─── Exercise materials
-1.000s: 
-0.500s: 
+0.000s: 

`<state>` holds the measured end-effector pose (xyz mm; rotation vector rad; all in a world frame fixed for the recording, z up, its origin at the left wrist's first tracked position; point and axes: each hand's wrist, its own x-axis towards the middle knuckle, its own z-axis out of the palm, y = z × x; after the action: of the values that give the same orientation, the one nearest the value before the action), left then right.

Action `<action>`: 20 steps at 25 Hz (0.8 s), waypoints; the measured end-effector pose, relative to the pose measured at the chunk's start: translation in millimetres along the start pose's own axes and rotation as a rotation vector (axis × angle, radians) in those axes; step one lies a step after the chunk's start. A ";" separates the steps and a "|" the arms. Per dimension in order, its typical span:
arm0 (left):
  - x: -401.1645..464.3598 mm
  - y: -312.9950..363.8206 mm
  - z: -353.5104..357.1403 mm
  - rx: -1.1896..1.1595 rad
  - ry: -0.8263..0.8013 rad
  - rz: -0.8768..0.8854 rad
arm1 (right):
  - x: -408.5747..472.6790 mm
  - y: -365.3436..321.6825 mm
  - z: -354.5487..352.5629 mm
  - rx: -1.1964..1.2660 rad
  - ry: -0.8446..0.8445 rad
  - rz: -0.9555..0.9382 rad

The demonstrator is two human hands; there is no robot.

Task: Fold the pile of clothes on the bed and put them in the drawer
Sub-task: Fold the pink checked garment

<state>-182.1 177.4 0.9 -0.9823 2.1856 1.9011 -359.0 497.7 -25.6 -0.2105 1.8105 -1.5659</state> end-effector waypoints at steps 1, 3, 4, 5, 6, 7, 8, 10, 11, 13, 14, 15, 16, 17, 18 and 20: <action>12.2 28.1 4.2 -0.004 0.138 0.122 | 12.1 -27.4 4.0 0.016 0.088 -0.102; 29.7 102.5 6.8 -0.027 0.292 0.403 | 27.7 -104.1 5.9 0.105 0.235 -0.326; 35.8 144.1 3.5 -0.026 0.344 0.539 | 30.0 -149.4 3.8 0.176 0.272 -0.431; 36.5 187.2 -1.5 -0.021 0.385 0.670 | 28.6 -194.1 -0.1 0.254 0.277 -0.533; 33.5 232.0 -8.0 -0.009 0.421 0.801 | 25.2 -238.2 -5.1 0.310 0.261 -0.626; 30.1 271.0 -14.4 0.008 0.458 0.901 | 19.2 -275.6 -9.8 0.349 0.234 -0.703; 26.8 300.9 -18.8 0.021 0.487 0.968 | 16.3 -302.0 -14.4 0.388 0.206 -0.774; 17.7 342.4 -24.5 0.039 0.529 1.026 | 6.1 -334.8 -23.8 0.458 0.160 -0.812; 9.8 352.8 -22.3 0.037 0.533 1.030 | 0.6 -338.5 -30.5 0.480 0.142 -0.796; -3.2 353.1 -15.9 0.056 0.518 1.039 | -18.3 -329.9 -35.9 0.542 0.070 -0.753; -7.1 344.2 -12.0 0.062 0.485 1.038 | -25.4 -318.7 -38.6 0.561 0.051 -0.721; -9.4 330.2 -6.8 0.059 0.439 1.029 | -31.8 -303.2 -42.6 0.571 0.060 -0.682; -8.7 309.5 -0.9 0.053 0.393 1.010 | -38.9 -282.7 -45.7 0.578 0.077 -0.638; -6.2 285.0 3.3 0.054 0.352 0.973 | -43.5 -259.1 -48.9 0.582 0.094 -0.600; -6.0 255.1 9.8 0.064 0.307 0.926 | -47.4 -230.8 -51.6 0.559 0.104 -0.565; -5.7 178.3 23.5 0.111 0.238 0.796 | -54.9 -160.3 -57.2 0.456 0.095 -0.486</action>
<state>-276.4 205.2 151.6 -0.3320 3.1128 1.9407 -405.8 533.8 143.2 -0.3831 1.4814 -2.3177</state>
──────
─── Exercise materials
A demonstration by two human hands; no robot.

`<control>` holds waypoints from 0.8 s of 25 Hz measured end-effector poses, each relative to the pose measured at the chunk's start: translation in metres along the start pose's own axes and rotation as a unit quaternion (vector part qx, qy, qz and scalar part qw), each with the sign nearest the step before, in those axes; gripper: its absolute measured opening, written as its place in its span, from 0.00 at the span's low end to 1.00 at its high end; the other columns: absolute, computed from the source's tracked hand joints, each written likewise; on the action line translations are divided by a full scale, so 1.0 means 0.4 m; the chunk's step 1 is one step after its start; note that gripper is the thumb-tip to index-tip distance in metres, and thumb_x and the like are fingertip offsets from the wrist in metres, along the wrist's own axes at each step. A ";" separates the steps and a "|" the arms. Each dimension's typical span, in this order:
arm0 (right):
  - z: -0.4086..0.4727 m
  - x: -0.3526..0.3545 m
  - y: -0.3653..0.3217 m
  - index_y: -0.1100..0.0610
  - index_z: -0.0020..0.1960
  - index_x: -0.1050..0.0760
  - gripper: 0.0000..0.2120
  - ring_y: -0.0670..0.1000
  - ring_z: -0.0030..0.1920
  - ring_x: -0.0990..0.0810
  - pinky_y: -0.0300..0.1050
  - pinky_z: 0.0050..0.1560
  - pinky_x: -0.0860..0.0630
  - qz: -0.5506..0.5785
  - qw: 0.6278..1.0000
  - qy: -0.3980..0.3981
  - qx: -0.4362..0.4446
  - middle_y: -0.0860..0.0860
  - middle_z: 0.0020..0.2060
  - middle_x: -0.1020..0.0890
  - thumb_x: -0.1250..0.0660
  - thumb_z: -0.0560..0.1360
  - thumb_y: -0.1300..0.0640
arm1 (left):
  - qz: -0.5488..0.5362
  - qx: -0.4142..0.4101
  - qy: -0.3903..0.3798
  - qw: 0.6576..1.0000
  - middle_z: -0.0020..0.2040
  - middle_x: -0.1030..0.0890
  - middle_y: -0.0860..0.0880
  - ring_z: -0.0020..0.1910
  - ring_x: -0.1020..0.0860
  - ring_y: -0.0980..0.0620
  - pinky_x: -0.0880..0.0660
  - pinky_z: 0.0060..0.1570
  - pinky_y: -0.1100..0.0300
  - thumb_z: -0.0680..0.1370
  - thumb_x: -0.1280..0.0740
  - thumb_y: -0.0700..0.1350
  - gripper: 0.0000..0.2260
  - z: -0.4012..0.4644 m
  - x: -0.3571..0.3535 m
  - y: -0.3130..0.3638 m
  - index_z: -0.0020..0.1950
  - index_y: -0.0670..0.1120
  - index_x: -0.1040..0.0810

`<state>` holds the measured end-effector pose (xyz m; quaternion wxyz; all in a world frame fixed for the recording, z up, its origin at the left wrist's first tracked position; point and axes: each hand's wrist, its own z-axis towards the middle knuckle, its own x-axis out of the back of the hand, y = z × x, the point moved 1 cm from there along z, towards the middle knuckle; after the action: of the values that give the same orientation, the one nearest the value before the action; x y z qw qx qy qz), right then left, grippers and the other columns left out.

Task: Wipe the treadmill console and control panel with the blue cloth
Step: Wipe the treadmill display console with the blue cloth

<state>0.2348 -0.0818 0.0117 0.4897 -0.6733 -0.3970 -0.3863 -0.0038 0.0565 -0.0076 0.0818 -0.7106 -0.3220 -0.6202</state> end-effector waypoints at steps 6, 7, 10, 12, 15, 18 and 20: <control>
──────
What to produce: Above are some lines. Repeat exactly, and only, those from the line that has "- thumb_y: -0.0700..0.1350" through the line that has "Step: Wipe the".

Answer box:
  - thumb_y: -0.0700..0.1350
  - gripper: 0.0000..0.2260
  - z: -0.4012..0.4644 m
  - x: -0.3571..0.3535 m
  - y: -0.3130..0.3638 m
  - index_z: -0.0020..0.1950
  - index_y: -0.0670..0.1120
  - index_x: -0.1040..0.0810

`<state>` holds the measured end-effector pose (xyz m; quaternion wxyz; all in a world frame fixed for the recording, z up, its origin at the left wrist's first tracked position; point and axes: each hand's wrist, its own z-axis towards the middle knuckle, its own x-axis out of the back of the hand, y = z × x, the point moved 1 cm from there along z, towards the middle knuckle; after the action: of the values that give the same orientation, the one nearest the value before the action; x y z qw qx qy qz), right then left, grippers and the other columns left out.

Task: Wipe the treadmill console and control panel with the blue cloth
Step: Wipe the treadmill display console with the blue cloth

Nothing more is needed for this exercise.